Organisation: CloudCIX
Version: March 2026 — v1.0
Status: Active
Owner: CloudCIX Engineering
Related documents:
CloudCIX ML Services is the backend infrastructure that powers MLWorkbench — CloudCIX's document indexing and corpus management product. It gives MLWorkbench the ability to ingest web content, index it semantically, and retrieve relevant passages on demand.
A user submits a URL. The system fetches the page, breaks it into searchable segments, converts those segments into vector embeddings using the self-hosted H100 GPU, and stores the result in a vector database. The user can then search across their indexed corpus and retrieve the most relevant content. Chat and conversational Q&A are handled by a separate service — this system is purely the indexing and retrieval layer.
The pipeline runs on CloudCIX-owned infrastructure. No content leaves CloudCIX infrastructure and there are no per-token costs to external AI providers.

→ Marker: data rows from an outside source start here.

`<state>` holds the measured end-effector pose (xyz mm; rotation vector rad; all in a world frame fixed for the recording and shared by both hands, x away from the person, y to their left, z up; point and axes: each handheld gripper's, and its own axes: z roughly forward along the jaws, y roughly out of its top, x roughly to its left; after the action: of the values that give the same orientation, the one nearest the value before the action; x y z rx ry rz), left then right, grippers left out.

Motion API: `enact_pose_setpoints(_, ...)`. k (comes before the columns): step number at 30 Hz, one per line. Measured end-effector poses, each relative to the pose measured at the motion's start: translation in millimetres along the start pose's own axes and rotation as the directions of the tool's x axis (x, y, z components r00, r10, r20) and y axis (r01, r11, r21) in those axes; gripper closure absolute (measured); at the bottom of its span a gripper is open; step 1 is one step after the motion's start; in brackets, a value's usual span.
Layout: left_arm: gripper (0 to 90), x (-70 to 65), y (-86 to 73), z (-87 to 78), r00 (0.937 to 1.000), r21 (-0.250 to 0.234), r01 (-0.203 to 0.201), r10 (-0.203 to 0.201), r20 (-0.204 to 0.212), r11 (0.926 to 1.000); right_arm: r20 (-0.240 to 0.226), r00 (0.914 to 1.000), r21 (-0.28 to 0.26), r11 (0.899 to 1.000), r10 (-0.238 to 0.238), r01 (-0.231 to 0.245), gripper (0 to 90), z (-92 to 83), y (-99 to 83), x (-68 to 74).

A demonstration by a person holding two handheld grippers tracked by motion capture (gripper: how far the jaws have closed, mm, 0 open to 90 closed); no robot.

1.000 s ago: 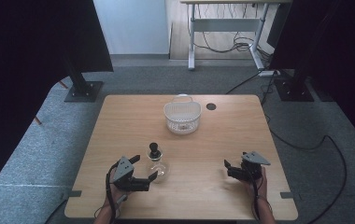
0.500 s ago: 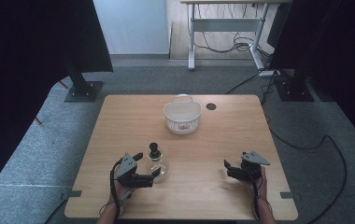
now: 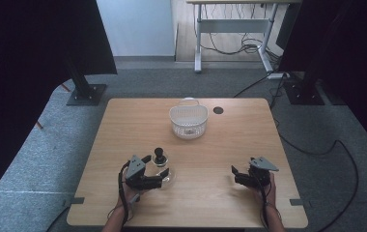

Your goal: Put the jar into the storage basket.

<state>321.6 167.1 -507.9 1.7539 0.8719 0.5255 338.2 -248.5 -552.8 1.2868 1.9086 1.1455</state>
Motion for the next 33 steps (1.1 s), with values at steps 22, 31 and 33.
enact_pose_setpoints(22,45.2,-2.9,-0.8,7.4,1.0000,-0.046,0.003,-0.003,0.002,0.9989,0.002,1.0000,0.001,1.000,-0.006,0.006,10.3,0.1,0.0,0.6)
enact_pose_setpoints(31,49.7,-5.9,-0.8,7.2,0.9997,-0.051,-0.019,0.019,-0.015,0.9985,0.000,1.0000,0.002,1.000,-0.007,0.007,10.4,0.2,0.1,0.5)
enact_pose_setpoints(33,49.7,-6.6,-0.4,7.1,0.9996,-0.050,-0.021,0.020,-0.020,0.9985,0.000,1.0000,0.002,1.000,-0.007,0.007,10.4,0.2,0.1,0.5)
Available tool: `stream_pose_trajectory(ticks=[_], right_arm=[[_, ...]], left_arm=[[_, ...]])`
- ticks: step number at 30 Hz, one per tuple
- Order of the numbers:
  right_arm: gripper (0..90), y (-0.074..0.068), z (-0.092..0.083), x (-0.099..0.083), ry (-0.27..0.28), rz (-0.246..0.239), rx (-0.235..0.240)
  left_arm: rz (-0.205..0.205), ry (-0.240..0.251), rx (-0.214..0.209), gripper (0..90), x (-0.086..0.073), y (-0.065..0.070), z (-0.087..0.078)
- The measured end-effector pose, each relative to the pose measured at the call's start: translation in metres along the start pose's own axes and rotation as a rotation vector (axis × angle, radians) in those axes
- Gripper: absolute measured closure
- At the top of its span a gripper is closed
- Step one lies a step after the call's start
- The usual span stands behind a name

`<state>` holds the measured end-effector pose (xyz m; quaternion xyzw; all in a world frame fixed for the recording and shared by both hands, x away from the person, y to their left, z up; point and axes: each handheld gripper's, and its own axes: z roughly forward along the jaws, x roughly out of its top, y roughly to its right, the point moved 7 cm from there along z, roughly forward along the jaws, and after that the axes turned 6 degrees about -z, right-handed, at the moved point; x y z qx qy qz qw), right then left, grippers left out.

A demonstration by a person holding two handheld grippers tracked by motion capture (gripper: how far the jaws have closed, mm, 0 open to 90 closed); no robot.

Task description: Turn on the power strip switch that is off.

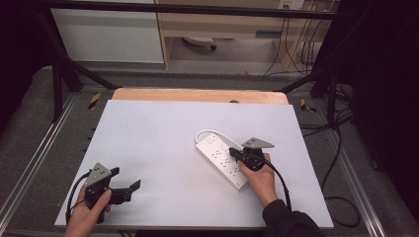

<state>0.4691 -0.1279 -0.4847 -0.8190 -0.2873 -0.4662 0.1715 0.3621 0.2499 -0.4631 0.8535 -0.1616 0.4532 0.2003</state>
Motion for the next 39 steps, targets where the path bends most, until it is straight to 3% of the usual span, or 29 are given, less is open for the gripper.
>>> stream_pose_trajectory(ticks=[29,39], right_arm=[[90.0,-0.0015,0.0032,-0.0002,-0.016,-0.015,-0.009],[90.0,0.0017,0.0021,-0.0013,-0.014,0.023,-0.001]], left_arm=[[0.003,-0.007,0.003,6.2,-0.0010,0.0000,0.0003],[0.003,-0.007,0.002,6.2,-0.0009,0.0000,0.0005]])
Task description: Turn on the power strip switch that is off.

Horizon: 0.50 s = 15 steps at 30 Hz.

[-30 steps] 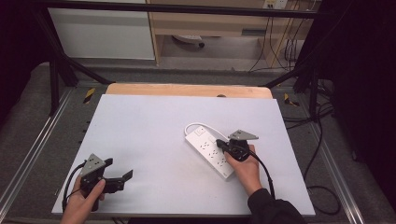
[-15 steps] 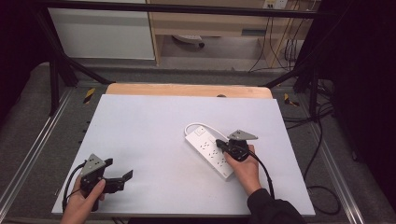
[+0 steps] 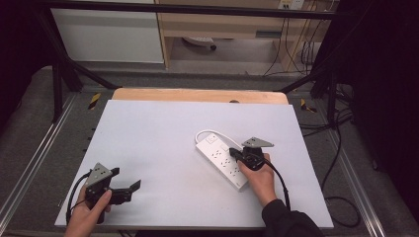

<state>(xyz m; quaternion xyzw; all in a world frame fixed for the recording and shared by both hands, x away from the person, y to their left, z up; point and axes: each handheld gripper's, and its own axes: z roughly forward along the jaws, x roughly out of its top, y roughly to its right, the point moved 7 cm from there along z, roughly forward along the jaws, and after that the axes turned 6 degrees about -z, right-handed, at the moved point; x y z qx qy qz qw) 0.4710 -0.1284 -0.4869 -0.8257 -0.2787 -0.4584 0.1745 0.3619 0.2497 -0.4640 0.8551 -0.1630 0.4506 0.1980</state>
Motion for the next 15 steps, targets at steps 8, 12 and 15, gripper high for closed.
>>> stream_pose_trajectory(ticks=[8,12,15], right_arm=[[90.0,-0.0009,0.0003,0.0002,0.000,-0.007,0.001],[90.0,-0.0011,0.0004,0.0003,-0.001,-0.009,0.002],[90.0,-0.0007,0.0003,0.0004,-0.002,-0.006,0.004]], left_arm=[[0.000,0.000,0.000,6.2,0.0000,0.0000,0.0000],[0.001,0.002,0.000,6.2,0.0002,0.0001,0.0001],[0.004,0.001,0.000,6.2,0.0003,0.0003,0.0001]])
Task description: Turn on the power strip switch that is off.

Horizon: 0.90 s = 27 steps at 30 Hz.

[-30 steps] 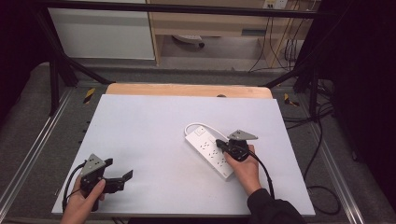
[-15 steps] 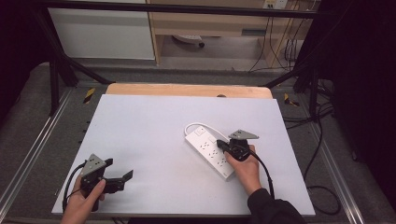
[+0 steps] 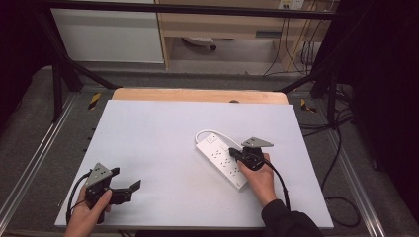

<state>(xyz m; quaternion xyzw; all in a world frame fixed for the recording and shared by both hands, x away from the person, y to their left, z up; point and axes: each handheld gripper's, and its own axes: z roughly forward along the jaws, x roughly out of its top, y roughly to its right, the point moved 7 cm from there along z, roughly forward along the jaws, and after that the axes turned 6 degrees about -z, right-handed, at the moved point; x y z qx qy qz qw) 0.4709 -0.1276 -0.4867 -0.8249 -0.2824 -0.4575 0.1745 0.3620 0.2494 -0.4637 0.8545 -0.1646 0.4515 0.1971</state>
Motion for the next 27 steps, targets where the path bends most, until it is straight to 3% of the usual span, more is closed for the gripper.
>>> stream_pose_trajectory(ticks=[27], right_arm=[[88.4,0.0024,-0.0093,0.0093,0.062,0.029,0.004]], left_arm=[[0.001,-0.003,0.000,6.2,-0.0007,0.0003,0.0008]])
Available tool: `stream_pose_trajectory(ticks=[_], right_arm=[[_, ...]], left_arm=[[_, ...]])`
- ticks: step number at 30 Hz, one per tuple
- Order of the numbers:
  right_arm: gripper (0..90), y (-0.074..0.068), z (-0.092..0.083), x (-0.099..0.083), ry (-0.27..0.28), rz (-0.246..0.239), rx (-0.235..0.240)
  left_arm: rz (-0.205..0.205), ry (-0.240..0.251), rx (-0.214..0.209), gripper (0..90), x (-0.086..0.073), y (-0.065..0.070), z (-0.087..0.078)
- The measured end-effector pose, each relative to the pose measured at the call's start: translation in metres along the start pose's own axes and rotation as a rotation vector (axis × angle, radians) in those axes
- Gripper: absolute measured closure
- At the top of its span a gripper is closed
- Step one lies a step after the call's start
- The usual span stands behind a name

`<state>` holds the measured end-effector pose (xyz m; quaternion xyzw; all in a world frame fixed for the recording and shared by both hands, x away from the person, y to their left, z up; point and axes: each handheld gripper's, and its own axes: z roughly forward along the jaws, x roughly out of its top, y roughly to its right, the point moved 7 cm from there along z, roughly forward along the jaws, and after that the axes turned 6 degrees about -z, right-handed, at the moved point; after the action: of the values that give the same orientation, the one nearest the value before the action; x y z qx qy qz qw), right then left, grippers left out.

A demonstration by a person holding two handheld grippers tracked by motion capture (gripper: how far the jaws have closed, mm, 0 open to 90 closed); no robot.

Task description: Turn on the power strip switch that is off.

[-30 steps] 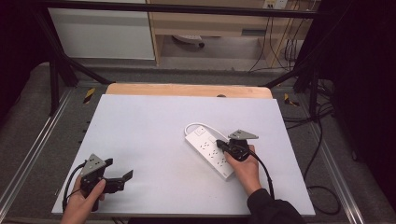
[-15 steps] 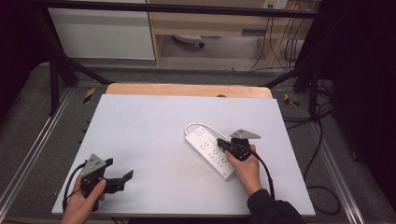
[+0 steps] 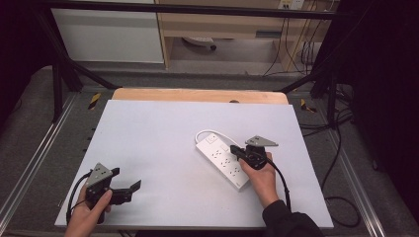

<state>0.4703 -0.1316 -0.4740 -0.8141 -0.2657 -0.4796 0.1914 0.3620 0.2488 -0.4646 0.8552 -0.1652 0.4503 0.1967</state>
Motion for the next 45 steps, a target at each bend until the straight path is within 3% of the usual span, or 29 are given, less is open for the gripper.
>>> stream_pose_trajectory(ticks=[45], right_arm=[[73.3,0.003,-0.018,0.017,0.070,0.001,-0.013]], left_arm=[[-0.004,-0.002,0.002,6.2,-0.001,-0.001,0.000]])
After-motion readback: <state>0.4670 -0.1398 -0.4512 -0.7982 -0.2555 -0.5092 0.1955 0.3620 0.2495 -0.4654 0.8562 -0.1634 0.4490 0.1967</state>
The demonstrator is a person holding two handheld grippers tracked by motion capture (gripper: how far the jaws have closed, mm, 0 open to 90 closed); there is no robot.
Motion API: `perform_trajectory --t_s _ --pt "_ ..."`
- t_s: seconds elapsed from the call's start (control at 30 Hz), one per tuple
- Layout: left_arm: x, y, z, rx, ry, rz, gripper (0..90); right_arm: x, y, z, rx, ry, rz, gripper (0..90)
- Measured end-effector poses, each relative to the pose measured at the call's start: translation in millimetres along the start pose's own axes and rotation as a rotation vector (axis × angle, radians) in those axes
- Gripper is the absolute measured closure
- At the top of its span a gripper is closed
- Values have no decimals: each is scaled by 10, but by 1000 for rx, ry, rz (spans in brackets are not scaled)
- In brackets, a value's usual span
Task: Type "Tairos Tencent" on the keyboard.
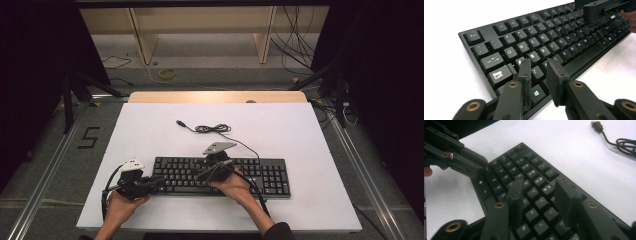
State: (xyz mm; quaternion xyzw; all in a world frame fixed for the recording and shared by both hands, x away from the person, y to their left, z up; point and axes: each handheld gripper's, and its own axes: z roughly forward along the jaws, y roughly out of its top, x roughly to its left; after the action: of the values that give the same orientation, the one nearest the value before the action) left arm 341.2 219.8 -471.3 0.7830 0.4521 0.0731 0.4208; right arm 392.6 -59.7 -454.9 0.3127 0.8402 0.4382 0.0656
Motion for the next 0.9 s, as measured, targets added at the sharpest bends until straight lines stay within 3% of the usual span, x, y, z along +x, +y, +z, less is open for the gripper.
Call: perform_trajectory --t_s 0.27,0.5,0.9 --pt "19 -9 16 30 33 6 833 22 36 109 23 3 -7 784" --pt "48 -14 13 45 45 7 882 29 45 229 60 1 -7 887" --pt "80 -21 33 62 51 -3 890 51 58 364 89 2 -14 900"
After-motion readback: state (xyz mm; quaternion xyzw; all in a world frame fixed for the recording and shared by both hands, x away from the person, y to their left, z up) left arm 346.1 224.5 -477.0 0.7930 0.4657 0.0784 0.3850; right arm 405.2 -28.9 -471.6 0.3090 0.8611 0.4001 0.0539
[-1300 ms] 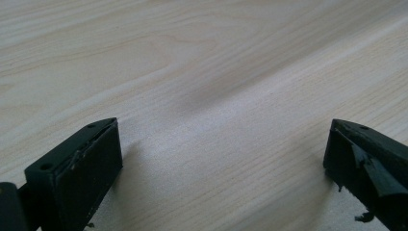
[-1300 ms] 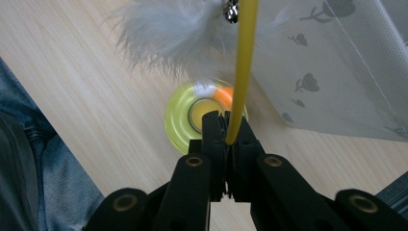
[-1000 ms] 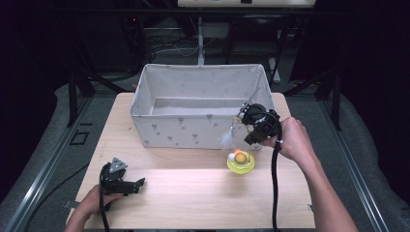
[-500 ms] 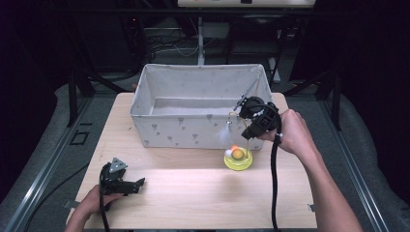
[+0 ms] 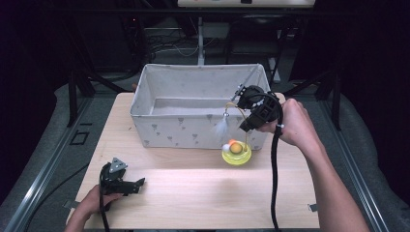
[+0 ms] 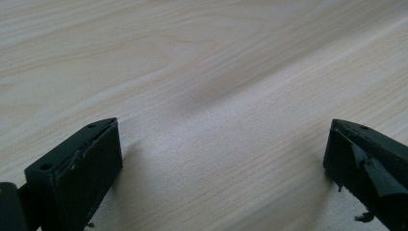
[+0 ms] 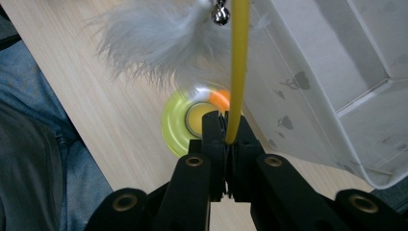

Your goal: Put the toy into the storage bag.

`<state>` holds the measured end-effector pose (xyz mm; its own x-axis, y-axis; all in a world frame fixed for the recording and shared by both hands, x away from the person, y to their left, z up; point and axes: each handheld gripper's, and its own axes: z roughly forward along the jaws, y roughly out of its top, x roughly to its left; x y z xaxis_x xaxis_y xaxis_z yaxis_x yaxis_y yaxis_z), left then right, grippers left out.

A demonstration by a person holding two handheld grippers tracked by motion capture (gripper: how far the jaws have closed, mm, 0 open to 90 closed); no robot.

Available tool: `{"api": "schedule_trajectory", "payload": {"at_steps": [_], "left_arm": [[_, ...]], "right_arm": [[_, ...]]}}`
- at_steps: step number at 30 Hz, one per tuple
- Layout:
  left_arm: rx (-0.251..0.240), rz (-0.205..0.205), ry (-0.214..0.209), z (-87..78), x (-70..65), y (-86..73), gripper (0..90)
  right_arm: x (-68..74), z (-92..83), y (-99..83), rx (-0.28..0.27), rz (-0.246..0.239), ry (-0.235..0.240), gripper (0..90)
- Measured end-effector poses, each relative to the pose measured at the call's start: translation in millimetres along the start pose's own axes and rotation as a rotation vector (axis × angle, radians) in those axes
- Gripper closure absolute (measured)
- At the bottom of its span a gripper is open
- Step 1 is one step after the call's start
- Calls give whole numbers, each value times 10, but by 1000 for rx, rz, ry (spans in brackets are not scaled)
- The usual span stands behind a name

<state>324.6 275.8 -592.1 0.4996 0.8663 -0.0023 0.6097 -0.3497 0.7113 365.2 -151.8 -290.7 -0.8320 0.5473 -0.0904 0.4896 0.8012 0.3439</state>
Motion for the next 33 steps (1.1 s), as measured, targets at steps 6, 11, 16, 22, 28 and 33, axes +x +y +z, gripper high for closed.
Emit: {"api": "schedule_trajectory", "payload": {"at_steps": [6,11,16,22,28,33], "left_arm": [[-1,-2,-1,1,-1,0,0],[-1,-3,-1,1,-2,-1,0],[0,0,0,0,0,0,0],[1,0,-1,-1,1,1,0],[4,1,-4,-4,2,2,0],[4,0,-4,-4,2,2,0]], "right_arm": [[2,-101,56,-11,-4,-1,880],[-2,-154,99,-18,-7,2,880],[-1,-210,130,-21,-11,4,879],[-1,-288,178,-27,-17,-4,880],[-26,-356,227,-28,-16,-5,880],[-47,-416,262,-39,-16,-5,880]]}}
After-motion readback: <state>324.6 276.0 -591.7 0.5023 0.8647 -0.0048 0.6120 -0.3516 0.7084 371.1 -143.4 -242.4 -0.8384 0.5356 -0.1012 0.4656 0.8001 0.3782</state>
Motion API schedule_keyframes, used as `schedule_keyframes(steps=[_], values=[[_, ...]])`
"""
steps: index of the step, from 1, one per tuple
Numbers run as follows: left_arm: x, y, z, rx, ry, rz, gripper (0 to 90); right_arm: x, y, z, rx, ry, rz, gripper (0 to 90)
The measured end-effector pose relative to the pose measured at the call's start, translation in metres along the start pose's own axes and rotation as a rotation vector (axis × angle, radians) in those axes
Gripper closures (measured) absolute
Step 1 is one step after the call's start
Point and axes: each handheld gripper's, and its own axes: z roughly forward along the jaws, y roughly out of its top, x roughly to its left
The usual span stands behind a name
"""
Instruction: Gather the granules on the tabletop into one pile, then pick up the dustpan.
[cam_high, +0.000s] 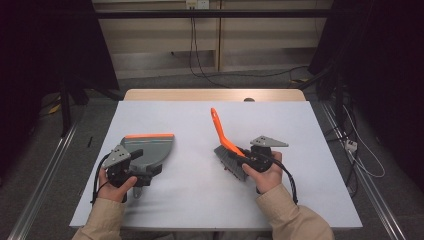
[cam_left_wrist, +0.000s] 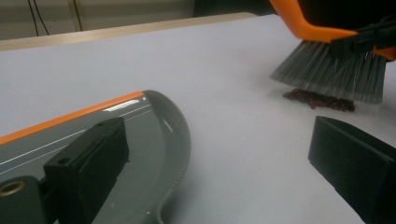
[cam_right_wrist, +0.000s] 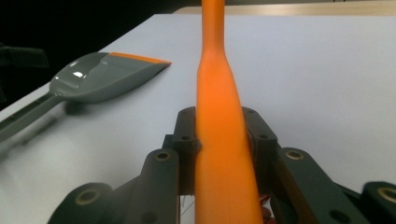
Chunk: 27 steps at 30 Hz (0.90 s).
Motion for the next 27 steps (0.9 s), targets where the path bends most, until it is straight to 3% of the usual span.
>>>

MLWorkbench users need to build and search a persistent corpus of web content — internal documentation, industry reports, competitor pages, product documentation. Today, MLWorkbench has no way to ingest and index external content. Users must manually paste text, which is fragile, time-consuming, and doesn't scale.
The problem: MLWorkbench cannot connect to external content sources and has no persistent indexed corpus that can be searched across sessions.
The impact: Users cannot maintain a living library of URLs that stays current and searchable. Use cases like "index these 50 URLs and let me search across them" are impossible today.
The solution: Build a content ingestion and retrieval pipeline that accepts URLs, fetches and processes the content, and makes it semantically searchable — so MLWorkbench can surface relevant passages from a user-defined, persistent corpus.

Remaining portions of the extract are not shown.